The current obsession with Big Data is somewhat reminiscent of this so-called “street light effect” – the tendency to look for answers where they are easiest to look for, not most likely to be found.
In fact, whether or not a big-data search party is likely to discover something useful really depends on the kinds of data that are at hand. Computers are really good at processing data that are well structured: digital, clean, explicit and unambiguous. But when the data are unstructured – analog, noisy, implicit or ambiguous – human brains are better at making sense of them.
Whereas a single human brain, or a modest personal computer, may deal with small data sets of the preferred kind, the “bigger” the data is, the more computing power has to be brought to bear. In the case of structured data, bigger computers will come in handy, but in the case of unstructured data – the kind computers can’t properly deal with – there’s also a hard limit on how much computing power a single human brain can deliver. So the best way to make sense of big unstructured data sets is to tap into the collective intelligence of a multitude of brains.
The best kind of computing power to bring to bear on big data depends on the kind of data that has to be processed. Collective intelligence delivers the best performance when dealing with big unstructured data sets.
When the goal is to peer into the future, statistical big-data approaches are especially brittle, because the data at hand are necessarily rooted in the past.

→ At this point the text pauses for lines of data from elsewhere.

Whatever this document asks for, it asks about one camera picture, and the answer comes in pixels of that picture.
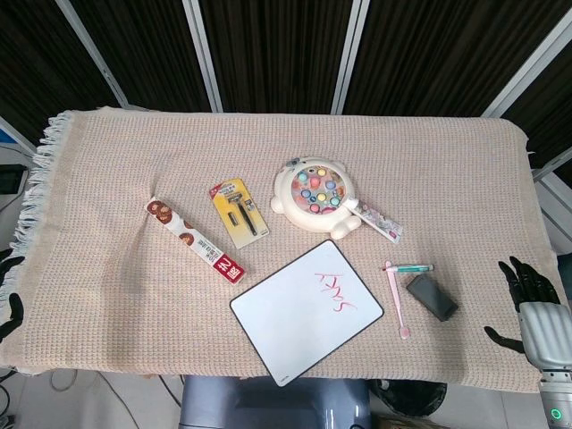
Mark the black monitor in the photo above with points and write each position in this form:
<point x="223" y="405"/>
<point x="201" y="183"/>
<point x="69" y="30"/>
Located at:
<point x="11" y="179"/>

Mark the yellow razor blister pack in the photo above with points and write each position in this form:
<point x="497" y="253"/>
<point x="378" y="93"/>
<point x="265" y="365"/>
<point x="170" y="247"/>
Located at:
<point x="223" y="201"/>

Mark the black round object on floor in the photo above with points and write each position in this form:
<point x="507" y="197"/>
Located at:
<point x="411" y="400"/>

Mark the cream fishing game toy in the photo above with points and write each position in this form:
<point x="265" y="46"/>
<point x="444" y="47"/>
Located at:
<point x="295" y="210"/>

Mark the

That’s ok when what you are trying to forecast is extremely similar to what has already happened – like a mature product line in a stable market – but it breaks down disgracefully when you are dealing with brand new products or disrupted markets.
Here are just a few examples of situations we have encountered where collective forecasting proves superior to data-driven projections:
Disrupted market: When in the mid-2000 the world-wide demand for dairy products suddenly increased three-fold in the space of a few months, after a decade of stability, dairy product producers could not rely any more on their data-driven forecasting models. Instead, they tapped into the collective forecasting insights of their people on the ground, closest to the customers, to better understand and model the new demand drivers.

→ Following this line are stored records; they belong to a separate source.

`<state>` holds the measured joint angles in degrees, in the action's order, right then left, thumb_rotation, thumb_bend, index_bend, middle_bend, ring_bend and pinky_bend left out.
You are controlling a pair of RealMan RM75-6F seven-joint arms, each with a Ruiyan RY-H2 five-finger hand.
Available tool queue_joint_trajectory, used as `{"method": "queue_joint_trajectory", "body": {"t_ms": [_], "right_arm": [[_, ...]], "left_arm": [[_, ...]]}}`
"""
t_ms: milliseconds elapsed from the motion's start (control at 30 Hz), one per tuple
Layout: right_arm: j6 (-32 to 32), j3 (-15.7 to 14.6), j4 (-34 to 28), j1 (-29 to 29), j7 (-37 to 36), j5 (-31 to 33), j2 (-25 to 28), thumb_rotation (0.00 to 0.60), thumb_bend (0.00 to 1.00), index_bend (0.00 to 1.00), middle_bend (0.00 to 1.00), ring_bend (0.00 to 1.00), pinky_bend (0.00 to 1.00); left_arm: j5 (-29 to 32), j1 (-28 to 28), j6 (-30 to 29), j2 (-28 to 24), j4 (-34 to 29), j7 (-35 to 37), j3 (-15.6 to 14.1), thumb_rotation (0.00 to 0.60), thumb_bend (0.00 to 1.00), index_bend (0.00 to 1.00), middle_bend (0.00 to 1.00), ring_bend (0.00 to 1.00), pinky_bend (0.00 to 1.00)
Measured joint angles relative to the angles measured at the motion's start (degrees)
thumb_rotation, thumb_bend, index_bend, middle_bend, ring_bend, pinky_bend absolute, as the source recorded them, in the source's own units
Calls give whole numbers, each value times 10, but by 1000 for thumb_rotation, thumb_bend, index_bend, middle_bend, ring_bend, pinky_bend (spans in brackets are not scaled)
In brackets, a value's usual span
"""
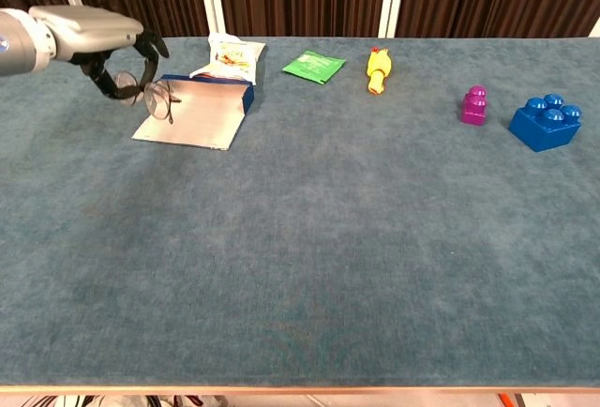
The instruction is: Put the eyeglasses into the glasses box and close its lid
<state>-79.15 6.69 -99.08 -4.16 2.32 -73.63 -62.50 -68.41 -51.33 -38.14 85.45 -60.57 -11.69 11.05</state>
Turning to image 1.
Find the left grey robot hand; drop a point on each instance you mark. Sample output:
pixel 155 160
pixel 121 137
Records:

New products: A few years ago Lumenogic collaborated with a team of marketing researchers to run a prediction market within a Fortune 100 consumer packaged firm, focusing on new products. When compared to the forecasts issued from the classic data-driven methods, the researchers found that the collective forecasts provide superior results in 67% of the cases, reduce average error by approximately 15 percentage points, and reduce the error range by over 40%.
Political elections: In the past 20 years, prediction markets have become famous for their ability to outperform polls as a means to forecast electoral outcomes. So much so that a skewer of distinguished economists eventually petitioned the U.S. government to legalize political betting for the benefit of society – which it did recently, to some extent, as evidenced by the recent launch of PredictIt. The big-data camp fought back in the form of poll aggregators, as popularized by statistical wizard Nate Silver, and further enriched by other non-poll data sets such as campaign contributions, ad spend, etc. To no avail. In last november’s U.S. Midterm elections, the collective intelligence of Hypermind’s few hundred (elite) traders outperformed all the big data-driven statistical prediction models put forth by major media organizations. That’s because the wisdom of crowds is able to aggregate a lot of information – unstructured data – about what makes each election unique, whereas this data lies out of the reach of statistical algorithm, however sophisticated.
Despite the current and growing flood digital data – the kind computers and algorithms can deal with – we should not lose sight that the world offers magnitudes more unstructured data – the kind only human brains can collectively make sense of. So if you ever find yourself searching fruitlessly under that big-data street light, remember that collective intelligence may provide just the night goggles you need to extend your search.